* **Required action**
All that is asked is a faithful reproduction of the entries.

[Extracted records]

********************

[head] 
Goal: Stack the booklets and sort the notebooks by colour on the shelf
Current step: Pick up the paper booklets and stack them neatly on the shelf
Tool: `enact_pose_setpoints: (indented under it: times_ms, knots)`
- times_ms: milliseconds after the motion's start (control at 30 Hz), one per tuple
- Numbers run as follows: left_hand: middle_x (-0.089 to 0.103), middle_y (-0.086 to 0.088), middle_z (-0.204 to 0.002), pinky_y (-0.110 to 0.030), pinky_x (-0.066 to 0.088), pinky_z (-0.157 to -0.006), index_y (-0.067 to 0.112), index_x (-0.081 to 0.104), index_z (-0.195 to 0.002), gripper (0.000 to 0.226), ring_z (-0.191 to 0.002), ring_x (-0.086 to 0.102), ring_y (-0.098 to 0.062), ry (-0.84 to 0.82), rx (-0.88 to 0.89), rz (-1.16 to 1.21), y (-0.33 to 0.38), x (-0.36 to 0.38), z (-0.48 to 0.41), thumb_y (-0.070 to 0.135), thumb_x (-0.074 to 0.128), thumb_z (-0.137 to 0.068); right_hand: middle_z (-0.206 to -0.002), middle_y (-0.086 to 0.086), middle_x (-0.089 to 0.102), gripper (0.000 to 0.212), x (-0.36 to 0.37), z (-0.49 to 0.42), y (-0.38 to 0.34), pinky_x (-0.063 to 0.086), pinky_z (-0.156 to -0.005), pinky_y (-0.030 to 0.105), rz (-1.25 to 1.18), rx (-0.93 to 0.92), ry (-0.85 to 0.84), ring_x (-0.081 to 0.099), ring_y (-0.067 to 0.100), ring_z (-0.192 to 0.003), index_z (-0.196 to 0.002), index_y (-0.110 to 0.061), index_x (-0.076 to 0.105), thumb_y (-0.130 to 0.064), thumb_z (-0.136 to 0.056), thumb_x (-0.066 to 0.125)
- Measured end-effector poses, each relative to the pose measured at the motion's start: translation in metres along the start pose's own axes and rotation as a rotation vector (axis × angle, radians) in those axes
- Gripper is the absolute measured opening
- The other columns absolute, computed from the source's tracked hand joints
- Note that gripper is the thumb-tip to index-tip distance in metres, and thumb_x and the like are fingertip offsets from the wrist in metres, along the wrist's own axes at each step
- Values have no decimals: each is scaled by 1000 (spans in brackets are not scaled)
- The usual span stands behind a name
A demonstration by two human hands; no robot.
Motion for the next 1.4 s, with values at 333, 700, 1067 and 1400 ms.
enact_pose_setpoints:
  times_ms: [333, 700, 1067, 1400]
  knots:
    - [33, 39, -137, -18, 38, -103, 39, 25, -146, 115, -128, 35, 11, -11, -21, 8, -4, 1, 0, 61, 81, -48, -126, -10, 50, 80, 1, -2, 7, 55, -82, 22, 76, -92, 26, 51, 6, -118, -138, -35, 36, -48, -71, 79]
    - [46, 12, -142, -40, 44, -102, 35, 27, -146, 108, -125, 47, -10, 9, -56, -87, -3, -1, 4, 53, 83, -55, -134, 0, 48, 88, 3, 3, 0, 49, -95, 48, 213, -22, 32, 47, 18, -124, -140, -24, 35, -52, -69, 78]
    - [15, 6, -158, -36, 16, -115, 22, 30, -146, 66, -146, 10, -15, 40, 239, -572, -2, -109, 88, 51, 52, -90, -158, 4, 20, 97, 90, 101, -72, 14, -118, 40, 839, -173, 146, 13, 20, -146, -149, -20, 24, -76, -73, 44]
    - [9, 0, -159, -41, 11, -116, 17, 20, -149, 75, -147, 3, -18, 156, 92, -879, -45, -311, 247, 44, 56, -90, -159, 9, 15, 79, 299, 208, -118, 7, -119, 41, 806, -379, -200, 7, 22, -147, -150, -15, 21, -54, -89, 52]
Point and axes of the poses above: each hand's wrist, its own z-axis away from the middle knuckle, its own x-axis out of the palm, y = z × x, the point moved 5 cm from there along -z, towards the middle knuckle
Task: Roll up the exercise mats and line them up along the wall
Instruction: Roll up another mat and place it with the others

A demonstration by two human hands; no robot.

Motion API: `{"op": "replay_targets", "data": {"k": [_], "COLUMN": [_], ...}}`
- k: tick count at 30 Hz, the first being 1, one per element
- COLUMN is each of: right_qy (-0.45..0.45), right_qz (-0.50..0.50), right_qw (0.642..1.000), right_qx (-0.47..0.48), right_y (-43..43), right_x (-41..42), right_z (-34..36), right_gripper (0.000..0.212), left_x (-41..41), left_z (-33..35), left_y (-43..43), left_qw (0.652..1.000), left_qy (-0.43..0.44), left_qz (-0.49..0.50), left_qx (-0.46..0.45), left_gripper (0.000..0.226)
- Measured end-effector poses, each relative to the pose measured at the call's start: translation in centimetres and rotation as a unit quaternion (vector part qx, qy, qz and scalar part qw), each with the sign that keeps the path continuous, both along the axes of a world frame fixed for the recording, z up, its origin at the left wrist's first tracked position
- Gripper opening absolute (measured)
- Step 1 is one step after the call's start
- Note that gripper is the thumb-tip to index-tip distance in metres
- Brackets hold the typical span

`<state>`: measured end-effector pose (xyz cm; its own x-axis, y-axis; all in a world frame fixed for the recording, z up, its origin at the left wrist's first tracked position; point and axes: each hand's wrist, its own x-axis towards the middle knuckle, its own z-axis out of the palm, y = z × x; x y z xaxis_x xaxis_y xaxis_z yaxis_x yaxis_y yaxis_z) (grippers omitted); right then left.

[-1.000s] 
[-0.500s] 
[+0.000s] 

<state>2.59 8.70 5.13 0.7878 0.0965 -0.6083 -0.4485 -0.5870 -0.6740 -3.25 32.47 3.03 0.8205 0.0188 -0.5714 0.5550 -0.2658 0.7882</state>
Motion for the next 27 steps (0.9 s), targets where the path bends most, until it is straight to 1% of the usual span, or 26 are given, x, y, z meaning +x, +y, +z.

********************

* **Result**
[head] 
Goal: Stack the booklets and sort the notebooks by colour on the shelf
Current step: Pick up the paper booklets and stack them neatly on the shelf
Tool: `enact_pose_setpoints: (indented under it: times_ms, knots)`
- times_ms: milliseconds after the motion's start (control at 30 Hz), one per tuple
- Numbers run as follows: left_hand: middle_x (-0.089 to 0.103), middle_y (-0.086 to 0.088), middle_z (-0.204 to 0.002), pinky_y (-0.110 to 0.030), pinky_x (-0.066 to 0.088), pinky_z (-0.157 to -0.006), index_y (-0.067 to 0.112), index_x (-0.081 to 0.104), index_z (-0.195 to 0.002), gripper (0.000 to 0.226), ring_z (-0.191 to 0.002), ring_x (-0.086 to 0.102), ring_y (-0.098 to 0.062), ry (-0.84 to 0.82), rx (-0.88 to 0.89), rz (-1.16 to 1.21), y (-0.33 to 0.38), x (-0.36 to 0.38), z (-0.48 to 0.41), thumb_y (-0.070 to 0.135), thumb_x (-0.074 to 0.128), thumb_z (-0.137 to 0.068); right_hand: middle_z (-0.206 to -0.002), middle_y (-0.086 to 0.086), middle_x (-0.089 to 0.102), gripper (0.000 to 0.212), x (-0.36 to 0.37), z (-0.49 to 0.42), y (-0.38 to 0.34), pinky_x (-0.063 to 0.086), pinky_z (-0.156 to -0.005), pinky_y (-0.030 to 0.105), rz (-1.25 to 1.18), rx (-0.93 to 0.92), ry (-0.85 to 0.84), ring_x (-0.081 to 0.099), ring_y (-0.067 to 0.100), ring_z (-0.192 to 0.003), index_z (-0.196 to 0.002), index_y (-0.110 to 0.061), index_x (-0.076 to 0.105), thumb_y (-0.130 to 0.064), thumb_z (-0.136 to 0.056), thumb_x (-0.066 to 0.125)
- Measured end-effector poses, each relative to the pose measured at the motion's start: translation in metres along the start pose's own axes and rotation as a rotation vector (axis × angle, radians) in those axes
- Gripper is the absolute measured opening
- The other columns absolute, computed from the source's tracked hand joints
- Note that gripper is the thumb-tip to index-tip distance in metres, and thumb_x and the like are fingertip offsets from the wrist in metres, along the wrist's own axes at each step
- Values have no decimals: each is scaled by 1000 (spans in brackets are not scaled)
- The usual span stands behind a name
A demonstration by two human hands; no robot.
Motion for the next 1.4 s, with values at 333, 700, 1067 and 1400 ms.
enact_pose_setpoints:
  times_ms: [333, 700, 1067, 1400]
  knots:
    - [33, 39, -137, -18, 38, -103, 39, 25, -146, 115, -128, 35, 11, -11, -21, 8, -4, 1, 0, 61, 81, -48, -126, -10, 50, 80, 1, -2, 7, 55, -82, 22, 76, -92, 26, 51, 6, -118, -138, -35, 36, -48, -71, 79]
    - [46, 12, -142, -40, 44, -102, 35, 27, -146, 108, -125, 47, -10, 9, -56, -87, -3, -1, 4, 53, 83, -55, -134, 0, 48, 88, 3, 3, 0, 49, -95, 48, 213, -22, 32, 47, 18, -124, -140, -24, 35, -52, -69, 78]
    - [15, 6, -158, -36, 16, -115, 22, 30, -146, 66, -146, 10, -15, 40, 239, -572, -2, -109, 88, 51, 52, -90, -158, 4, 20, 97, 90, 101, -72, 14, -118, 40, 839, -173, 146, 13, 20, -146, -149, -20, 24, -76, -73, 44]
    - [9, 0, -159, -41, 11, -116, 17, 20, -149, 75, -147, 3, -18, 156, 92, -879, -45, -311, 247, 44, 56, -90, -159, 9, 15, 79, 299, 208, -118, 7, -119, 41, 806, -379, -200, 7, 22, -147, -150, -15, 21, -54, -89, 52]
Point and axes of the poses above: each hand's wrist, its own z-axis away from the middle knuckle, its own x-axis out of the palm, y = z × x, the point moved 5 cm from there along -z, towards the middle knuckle
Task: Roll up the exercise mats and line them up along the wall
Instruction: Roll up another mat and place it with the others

A demonstration by two human hands; no robot.

Motion API: `{"op": "replay_targets", "data": {"k": [_], "COLUMN": [_], ...}}`
- k: tick count at 30 Hz, the first being 1, one per element
- COLUMN is each of: right_qy (-0.45..0.45), right_qz (-0.50..0.50), right_qw (0.642..1.000), right_qx (-0.47..0.48), right_y (-43..43), right_x (-41..42), right_z (-34..36), right_gripper (0.000..0.212), left_x (-41..41), left_z (-33..35), left_y (-43..43), left_qw (0.652..1.000), left_qy (-0.43..0.44), left_qz (-0.49..0.50), left_qx (-0.46..0.45), left_gripper (0.000..0.226)
- Measured end-effector poses, each relative to the pose measured at the call's start: translation in centimetres and rotation as a unit quaternion (vector part qx, qy, qz and scalar part qw), each with the sign that keeps the path continuous, both along the axes of a world frame fixed for the recording, z up, its origin at the left wrist's first tracked position
- Gripper opening absolute (measured)
- Step 1 is one step after the call's start
- Note that gripper is the thumb-tip to index-tip distance in metres
- Brackets hold the typical span

`<state>`: measured end-effector pose (xyz cm; its own x-axis, y-axis; all in a world frame fixed for the recording, z up, its origin at the left wrist's first tracked position; point and axes: each hand's wrist, its own x-axis towards the middle knuckle, its own z-axis out of the palm, y = z × x; x y z xaxis_x xaxis_y xaxis_z yaxis_x yaxis_y yaxis_z) (grippers omitted); right then left.

[-1.000s] 
[-0.500s] 
[+0.000s] 

<state>2.59 8.70 5.13 0.7878 0.0965 -0.6083 -0.4485 -0.5870 -0.6740 -3.25 32.47 3.03 0.8205 0.0188 -0.5714 0.5550 -0.2658 0.7882</state>
Motion for the next 27 steps (0.9 s), targets where the path bends most, until it is straight to 1% of the usual span, or 26 are given, x, y, z meaning +x, +y, +z.

No part of the exercise remains unanswered.